(Photo by Don Kadair)
CRAIG CASTLEMAN GREENE
“People either want to give their time, their talent or their treasure,” says Dr. Craig Greene. He does all three.
Greene is a trauma surgeon, chief of surgery at Our Lady of the Lake and a member of the Orthopaedic Trauma Association. It may seem a stretch that he was a high school youth pastor and had once considered ministry as a profession, but to Greene, surgery and spirituality are much the same.
His path began when he was a walk-on at LSU. “I can say I was on the football team, but ‘play’ is probably an overstatement. I did rehab and sat on the sidelines. I got injured in practice and had six knee surgeries, and after a while I thought, ‘This is pretty interesting.’”

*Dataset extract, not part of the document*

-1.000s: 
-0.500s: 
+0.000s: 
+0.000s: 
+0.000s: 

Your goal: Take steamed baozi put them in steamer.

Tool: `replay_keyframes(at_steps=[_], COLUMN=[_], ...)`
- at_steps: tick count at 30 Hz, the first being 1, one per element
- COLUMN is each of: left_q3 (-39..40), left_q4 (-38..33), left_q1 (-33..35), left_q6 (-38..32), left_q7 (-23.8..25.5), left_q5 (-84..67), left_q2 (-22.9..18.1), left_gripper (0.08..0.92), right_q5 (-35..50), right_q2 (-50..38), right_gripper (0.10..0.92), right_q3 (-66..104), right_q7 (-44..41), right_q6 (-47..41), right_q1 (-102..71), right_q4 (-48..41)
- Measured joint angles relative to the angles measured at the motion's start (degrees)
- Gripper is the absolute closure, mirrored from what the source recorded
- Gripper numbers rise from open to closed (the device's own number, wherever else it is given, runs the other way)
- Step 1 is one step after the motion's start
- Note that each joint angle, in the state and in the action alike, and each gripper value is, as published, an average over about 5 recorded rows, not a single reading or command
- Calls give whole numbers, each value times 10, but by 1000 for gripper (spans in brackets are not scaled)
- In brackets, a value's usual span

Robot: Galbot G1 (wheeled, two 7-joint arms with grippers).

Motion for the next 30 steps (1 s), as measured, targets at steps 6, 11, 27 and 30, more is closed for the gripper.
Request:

At that point, Greene says he wasn’t sure whether he was going to go to seminary or pursue medicine. But he got some very good advice. “Actually my coach at the time told me, ‘You know, Craig, the call of God on your life doesn’t change based on what you choose to do for a living.’” So when he got accepted to medical school, Greene felt like that was what he needed to do. “I can make this a mission too: It’s the same heartbeat,” he says. “And sure enough, there are more opportunities.”
His experience following the 2010 earthquake in Haiti was pivotal. “I had received this call: ‘There’s an orphanage and there are 25 kids with broken bones, and their biggest need is an orthopaedic surgeon. Can you leave tomorrow?’” he recalls. “And so I felt like my whole life I had been preparing for this moment. Growing up we used to sing this song in church where the chorus is ‘Yes, Lord.’ No matter what the question is, the answer to it is yes. I was thankful for my training. So I called up a buddy of mine who is like-minded and said, ‘Hey what are you doing this weekend?’ And he answered, ‘Oh, nothing, why?’ And I said, ‘Let’s go to Haiti!’”
From that trip, Greene began a charitable fund through the Baton Rouge Area Foundation and formed the Greene Team, whose mission is to provide humanitarian aid in times of disaster around the world. In addition to Haiti, Greene has served in Africa and Colombia and hopes to go to India and Honduras. “People want to give something that they know where it’s going to go,” he says. “But we never want to have any hint of impropriety, and through BRAF there is good control. But now how can we get more people involved?”
The Greene Team accepts monetary donations through the foundation and collects and stores boots, crutches and other medical supplies for missionary work. “I’m sure for the next disaster we won’t have it perfect, but we will be more ready than we were before,” Greene says.
And the apple doesn’t fall far from the tree. “My mom is the quintessential volunteer. One of the reasons I got excited about my foundation is that I think it really encompasses her spirit.” And Greene’s father’s influence may lead him down a different path one day. “My dad ran for governor and was a senator. So I have considered politics in the future. But I don’t want to do that with the feeling that I have to do this to matter—only if it’s my turn to give.
“I think volunteering is contagious, especially when it involves some of the greatest sacrifice,” Green says. “There are opportunities all around. But you don’t see them when you’re looking at yourself.”
“I’ve also realized that if I’m going to travel halfway around the world and treat people for free under the term ‘mission,’ I need to do the same thing here,” he adds. “I can’t say, ‘Give me your credit card first.’ We just treat the person as our calling. We do the right thing and everything works out.”
“I end up working harder on the mission field sometimes than here doing orthopaedic surgery. I always feel guilty leaving because there is still so much more to do. But I really think I’m where I’m supposed to be in life.”